Naturally, since Fuqua and Wenk want us to feel sympathetic toward McCall, they pit him against the most psychopathic mob enforcer on the planet. Teddy (Marton Csokas of “The Bourne Supremacy”) appears to be a fastidious, dapper, and inoffensive fellow who utters each syllable of each word with hopelessly precise clarity. When he arrives in Boston, the local corrupt cops treat him as if he were a sissy. It doesn’t take them long to learn that he is far from effeminate. Teddy behaves like an efficiency expert as he launches his investigation to see who had the audacity to kill five members of his mob. Boston detective Masters (David Harbour of “The Green Hornet”) escorts him to a rendezvous with the local Irish mob boss, Little John Looney (Shawn Fitzgibbon of “Mystic River”), who displays nothing but contempt for the Russians. By the time, Teddy has smashed Little John to a bloody pulp, Masters has had to gun down both of Looney’s heavily-armed henchmen. Teddy scrutinizes anybody who entered the bar where the five Russian gangsters died and kills at least one person who lies to him about the people involved in the incident. Eventually, he figures out by studying surveillance camera footage that Robert McCall is the most likely suspect. As ruthlessly murderous as he is, Teddy isn’t prepared to tangle with a man like McCall who is far more merciless.

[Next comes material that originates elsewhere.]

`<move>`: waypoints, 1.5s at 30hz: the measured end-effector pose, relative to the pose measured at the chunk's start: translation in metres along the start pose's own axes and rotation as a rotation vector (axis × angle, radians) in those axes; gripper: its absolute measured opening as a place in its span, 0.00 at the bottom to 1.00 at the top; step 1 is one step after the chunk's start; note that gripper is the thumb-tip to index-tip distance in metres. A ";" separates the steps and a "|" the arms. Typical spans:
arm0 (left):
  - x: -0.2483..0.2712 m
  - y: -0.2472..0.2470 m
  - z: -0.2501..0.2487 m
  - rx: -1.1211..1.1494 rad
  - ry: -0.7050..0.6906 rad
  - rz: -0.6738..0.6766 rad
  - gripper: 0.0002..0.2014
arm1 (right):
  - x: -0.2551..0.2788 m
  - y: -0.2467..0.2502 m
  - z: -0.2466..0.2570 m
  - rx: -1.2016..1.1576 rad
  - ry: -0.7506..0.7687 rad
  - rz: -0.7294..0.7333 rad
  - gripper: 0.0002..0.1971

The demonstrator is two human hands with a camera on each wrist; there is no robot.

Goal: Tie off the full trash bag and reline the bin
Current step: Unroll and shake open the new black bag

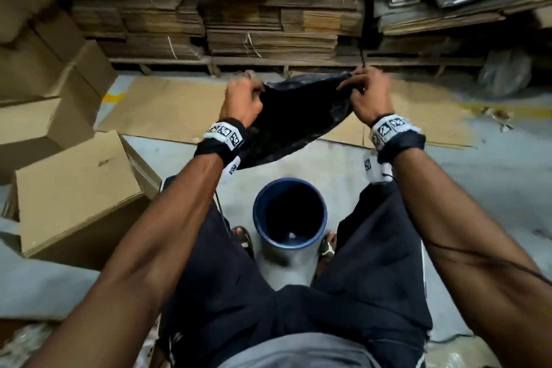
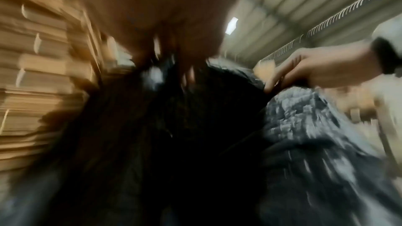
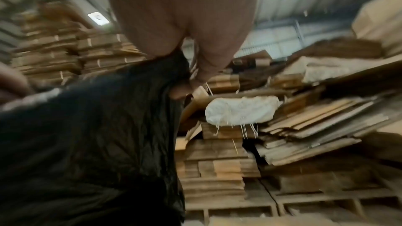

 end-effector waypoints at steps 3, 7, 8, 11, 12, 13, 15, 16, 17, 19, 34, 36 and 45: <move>0.000 0.022 -0.015 0.108 -0.076 -0.184 0.13 | 0.004 0.017 0.005 -0.038 -0.002 -0.162 0.22; -0.001 0.012 -0.010 0.030 0.054 -0.081 0.14 | 0.009 -0.011 0.010 -0.025 -0.073 0.039 0.23; -0.001 0.016 -0.009 0.059 0.085 -0.106 0.13 | 0.009 -0.010 0.011 -0.042 -0.094 0.031 0.23; 0.000 0.006 0.001 0.108 0.129 -0.039 0.13 | 0.016 -0.010 0.005 -0.049 -0.170 0.020 0.24; 0.003 -0.001 0.005 0.093 0.154 0.003 0.13 | 0.019 -0.012 0.005 -0.043 -0.202 0.031 0.24; 0.005 -0.006 0.009 0.073 0.179 0.035 0.14 | 0.019 -0.014 0.005 -0.034 -0.228 0.037 0.25; 0.006 -0.011 0.017 0.071 0.204 0.063 0.15 | 0.021 -0.020 0.002 -0.044 -0.273 0.073 0.26; 0.006 -0.012 0.020 0.076 0.201 0.073 0.15 | 0.021 -0.023 0.000 -0.062 -0.296 0.106 0.25; 0.005 -0.013 0.021 0.074 0.197 0.081 0.15 | 0.022 -0.027 0.000 -0.064 -0.302 0.137 0.25; 0.003 -0.013 0.023 0.066 0.203 0.094 0.16 | 0.021 -0.030 0.002 -0.025 -0.307 0.172 0.23; -0.007 -0.011 0.012 0.512 0.468 0.355 0.14 | -0.015 0.019 0.011 -0.016 -0.360 0.159 0.21; 0.007 -0.024 0.013 0.653 0.594 0.472 0.15 | -0.020 0.029 0.009 0.016 -0.384 0.233 0.17; 0.051 -0.077 0.042 0.710 0.887 0.724 0.09 | 0.018 -0.015 -0.038 -0.029 -0.606 0.746 0.11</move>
Point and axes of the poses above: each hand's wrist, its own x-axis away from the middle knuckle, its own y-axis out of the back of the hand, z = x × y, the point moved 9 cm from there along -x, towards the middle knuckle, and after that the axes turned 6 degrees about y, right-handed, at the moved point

Director Antoine Fuqua is no stranger to action thrillers. His credits include “The Replacement Killers,” “Bait,” “Shooter,” “Tears of the Sun,” “Training Day,” “Brooklyn’s Finest,” and “Olympus Has Fallen.” He stages with style to spare each combat sequence, and he must have relished Guy Richie’s “Sherlock Holmes” movies because he imitates the way that Sherlock inventoried his adversaries when McCall appraises the Russian mobsters. Some of McCall’s weapons, including the power drill and the nail-gun, have been used before in “Lethal Weapon 2” and “The Driller Killer.” Rated R for strong bloody violence and language, including some sexual references, “The Equalizer” isn’t as gory as it could have been. Nevertheless, Fuqua delivers several memorable action scenes, and Washington is so charismatic you will stand up and cheer as he whittles down the villains. Marton Coskas qualifies as a truly creepy villain, too. Clocking in at 132 minutes, “The Equalizer” takes its time, leisurely building up to its bullet-riddled, Tarantino-style climax. By the time he has exacted vengeance on these homicidal fiends, McCall emerges as a larger-than-life power who could scare the Grim Reaper.